* Work task
Look below for the line that has "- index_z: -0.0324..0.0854". Set down the lines from there through the line that has "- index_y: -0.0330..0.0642", exactly as written.

[Opening Data shown section]

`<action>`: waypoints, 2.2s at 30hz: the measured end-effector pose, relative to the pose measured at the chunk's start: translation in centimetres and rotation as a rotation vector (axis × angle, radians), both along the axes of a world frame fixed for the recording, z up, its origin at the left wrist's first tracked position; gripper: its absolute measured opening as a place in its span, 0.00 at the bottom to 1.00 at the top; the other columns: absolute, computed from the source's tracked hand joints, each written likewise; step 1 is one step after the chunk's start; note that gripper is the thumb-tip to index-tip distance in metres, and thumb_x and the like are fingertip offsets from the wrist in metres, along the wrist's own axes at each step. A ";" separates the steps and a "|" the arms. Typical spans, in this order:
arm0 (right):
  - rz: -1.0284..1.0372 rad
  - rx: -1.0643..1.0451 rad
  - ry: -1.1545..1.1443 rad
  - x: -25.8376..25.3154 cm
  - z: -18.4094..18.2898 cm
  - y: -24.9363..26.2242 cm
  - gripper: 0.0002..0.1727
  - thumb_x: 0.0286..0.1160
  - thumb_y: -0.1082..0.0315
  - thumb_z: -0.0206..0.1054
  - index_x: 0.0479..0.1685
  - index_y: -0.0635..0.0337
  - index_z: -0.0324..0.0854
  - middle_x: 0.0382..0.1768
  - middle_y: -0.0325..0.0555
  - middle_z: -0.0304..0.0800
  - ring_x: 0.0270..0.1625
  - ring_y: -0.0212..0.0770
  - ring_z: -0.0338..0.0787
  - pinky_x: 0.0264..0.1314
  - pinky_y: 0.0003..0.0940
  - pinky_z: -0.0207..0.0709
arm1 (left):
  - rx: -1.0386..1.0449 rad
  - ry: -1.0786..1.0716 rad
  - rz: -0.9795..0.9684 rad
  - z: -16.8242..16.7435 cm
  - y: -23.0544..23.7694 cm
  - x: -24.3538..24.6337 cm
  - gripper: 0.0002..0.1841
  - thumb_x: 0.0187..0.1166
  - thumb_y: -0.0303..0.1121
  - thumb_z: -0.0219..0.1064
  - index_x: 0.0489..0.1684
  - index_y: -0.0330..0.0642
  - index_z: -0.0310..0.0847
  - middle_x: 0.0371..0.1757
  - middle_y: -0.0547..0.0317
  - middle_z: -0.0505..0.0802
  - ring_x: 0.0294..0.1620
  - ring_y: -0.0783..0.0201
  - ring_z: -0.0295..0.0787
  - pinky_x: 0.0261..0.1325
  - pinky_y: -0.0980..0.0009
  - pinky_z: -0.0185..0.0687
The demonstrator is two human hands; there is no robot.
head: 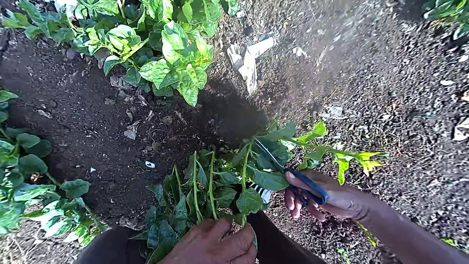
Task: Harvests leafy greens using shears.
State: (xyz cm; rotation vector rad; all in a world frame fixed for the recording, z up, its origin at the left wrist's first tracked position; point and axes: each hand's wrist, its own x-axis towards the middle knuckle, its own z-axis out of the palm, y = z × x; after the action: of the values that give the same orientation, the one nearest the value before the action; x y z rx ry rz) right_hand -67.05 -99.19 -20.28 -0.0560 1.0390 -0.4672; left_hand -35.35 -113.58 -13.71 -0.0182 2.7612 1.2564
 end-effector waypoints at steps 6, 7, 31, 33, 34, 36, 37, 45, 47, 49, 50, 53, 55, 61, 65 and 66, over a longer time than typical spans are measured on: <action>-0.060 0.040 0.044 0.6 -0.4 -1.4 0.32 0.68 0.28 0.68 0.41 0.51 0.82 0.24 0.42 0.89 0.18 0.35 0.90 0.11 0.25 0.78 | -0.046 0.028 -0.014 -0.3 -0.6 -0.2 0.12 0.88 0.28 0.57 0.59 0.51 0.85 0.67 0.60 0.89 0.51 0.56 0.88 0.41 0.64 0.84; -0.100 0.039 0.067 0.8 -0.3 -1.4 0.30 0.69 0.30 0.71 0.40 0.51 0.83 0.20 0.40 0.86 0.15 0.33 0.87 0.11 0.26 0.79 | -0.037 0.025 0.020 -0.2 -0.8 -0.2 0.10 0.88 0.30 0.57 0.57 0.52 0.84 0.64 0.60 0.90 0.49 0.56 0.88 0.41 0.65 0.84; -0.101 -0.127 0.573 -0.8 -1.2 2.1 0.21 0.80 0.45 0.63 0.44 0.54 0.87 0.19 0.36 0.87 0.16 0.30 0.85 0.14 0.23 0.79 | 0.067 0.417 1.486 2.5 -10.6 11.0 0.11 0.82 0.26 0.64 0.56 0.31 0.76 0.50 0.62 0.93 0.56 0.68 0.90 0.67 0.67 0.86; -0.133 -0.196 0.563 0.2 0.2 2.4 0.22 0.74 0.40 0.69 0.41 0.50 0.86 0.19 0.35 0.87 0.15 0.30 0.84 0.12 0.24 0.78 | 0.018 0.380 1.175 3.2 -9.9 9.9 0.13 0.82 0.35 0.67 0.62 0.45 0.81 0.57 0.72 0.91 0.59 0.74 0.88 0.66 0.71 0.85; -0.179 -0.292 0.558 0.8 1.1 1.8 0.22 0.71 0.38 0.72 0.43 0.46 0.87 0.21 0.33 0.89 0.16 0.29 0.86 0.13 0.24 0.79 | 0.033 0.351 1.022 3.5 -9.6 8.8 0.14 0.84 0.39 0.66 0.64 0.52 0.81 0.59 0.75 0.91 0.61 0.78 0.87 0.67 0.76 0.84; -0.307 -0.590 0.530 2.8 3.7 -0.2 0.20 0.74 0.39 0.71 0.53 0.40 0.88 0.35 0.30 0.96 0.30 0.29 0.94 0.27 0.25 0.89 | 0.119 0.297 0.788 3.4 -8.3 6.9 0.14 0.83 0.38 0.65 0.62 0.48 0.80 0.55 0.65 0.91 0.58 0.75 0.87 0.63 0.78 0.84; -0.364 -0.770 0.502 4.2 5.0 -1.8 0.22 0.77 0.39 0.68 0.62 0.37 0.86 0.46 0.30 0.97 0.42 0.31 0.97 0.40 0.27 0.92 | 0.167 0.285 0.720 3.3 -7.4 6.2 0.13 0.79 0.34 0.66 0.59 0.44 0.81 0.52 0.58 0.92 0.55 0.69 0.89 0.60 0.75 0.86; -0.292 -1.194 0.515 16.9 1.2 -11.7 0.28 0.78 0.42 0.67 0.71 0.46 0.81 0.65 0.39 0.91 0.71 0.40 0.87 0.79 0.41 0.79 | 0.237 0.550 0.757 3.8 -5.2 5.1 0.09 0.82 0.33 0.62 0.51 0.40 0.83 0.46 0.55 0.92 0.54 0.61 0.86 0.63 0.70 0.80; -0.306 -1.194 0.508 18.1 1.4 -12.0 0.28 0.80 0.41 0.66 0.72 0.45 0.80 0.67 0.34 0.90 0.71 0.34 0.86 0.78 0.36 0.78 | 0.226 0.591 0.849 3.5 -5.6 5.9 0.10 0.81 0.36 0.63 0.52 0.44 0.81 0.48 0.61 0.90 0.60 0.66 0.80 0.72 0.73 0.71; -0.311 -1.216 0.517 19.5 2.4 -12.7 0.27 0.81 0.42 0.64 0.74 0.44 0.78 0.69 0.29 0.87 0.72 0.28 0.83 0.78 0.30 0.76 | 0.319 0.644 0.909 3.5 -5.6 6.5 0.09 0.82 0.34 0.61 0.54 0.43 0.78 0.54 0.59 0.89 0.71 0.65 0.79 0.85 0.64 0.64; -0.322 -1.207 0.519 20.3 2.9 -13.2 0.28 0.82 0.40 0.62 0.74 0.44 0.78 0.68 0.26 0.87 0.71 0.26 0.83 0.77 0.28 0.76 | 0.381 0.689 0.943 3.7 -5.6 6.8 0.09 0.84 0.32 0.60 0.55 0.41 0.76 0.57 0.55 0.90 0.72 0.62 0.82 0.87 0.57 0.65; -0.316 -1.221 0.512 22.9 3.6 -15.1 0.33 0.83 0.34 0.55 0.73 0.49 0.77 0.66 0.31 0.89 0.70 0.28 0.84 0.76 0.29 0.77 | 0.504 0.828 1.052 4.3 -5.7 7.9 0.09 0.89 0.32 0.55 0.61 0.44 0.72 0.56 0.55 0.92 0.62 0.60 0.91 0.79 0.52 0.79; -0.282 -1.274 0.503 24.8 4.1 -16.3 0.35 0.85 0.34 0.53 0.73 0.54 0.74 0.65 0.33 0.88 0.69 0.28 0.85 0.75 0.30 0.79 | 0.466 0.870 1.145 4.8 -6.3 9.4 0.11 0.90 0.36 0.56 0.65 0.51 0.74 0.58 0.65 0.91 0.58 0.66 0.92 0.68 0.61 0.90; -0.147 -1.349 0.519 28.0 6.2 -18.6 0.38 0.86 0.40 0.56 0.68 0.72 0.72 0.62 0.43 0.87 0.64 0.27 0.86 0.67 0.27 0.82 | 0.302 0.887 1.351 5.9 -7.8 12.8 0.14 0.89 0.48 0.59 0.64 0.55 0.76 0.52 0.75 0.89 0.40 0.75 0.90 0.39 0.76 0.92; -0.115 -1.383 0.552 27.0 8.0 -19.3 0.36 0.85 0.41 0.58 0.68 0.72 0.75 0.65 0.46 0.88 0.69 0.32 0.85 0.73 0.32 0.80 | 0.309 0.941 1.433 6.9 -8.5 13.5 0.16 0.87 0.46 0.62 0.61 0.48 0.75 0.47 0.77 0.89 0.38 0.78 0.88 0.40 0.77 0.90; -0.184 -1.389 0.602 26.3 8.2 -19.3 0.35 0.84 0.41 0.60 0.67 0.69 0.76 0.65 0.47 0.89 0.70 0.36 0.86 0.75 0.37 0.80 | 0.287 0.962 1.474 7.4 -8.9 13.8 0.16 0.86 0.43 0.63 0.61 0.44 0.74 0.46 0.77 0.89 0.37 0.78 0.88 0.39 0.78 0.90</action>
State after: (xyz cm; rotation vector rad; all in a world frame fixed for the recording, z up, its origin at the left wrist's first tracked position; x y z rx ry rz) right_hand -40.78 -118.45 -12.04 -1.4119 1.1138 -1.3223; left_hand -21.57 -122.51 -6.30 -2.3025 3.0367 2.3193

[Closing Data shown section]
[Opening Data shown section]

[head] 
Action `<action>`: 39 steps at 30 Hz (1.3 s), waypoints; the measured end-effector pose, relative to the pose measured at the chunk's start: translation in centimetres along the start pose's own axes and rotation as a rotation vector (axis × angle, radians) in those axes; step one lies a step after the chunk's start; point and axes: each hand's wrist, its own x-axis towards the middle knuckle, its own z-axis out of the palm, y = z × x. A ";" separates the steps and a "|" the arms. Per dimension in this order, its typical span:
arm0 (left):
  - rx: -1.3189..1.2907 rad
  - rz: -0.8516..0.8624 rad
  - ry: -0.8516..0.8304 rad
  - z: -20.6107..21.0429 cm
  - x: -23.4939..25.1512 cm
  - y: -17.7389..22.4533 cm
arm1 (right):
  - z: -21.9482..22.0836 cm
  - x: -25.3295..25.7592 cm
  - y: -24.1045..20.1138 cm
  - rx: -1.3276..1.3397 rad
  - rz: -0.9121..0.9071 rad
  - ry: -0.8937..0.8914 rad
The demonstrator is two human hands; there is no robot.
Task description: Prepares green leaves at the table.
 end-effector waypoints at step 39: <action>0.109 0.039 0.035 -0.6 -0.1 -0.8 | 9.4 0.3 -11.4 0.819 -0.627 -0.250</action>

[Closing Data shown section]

* Result for this exercise
  - index_z: -0.0324..0.0854
  - middle_x: 0.0382..0.1768
  - middle_y: -0.0325..0.0555
  - middle_z: -0.0304..0.0800
  - ring_x: 0.0270..0.1625
  - ring_y: -0.0212..0.0770
  - ring_z: -0.0338..0.0787
  - pinky_x: 0.0264..0.1314
  - pinky_y: 0.0003..0.0940
  - pinky_z: -0.0207..0.0709
arm1 (left):
  - rx: -1.0386..1.0449 rad
  - ry: -1.0786..1.0716 rad
  - rz: -0.9795..0.9684 rad
  - z: -16.8242..16.7435 cm
  - y: -23.0544..23.7694 cm
  - x: -24.3538..24.6337 cm
  - gripper: 0.0002..0.1841
  - thumb_x: 0.0187..0.1166
  - thumb_y: -0.0303..0.1121
  - thumb_z: -0.0219..0.1064
  - index_x: 0.0489..0.1684
  - index_y: -0.0330..0.0642

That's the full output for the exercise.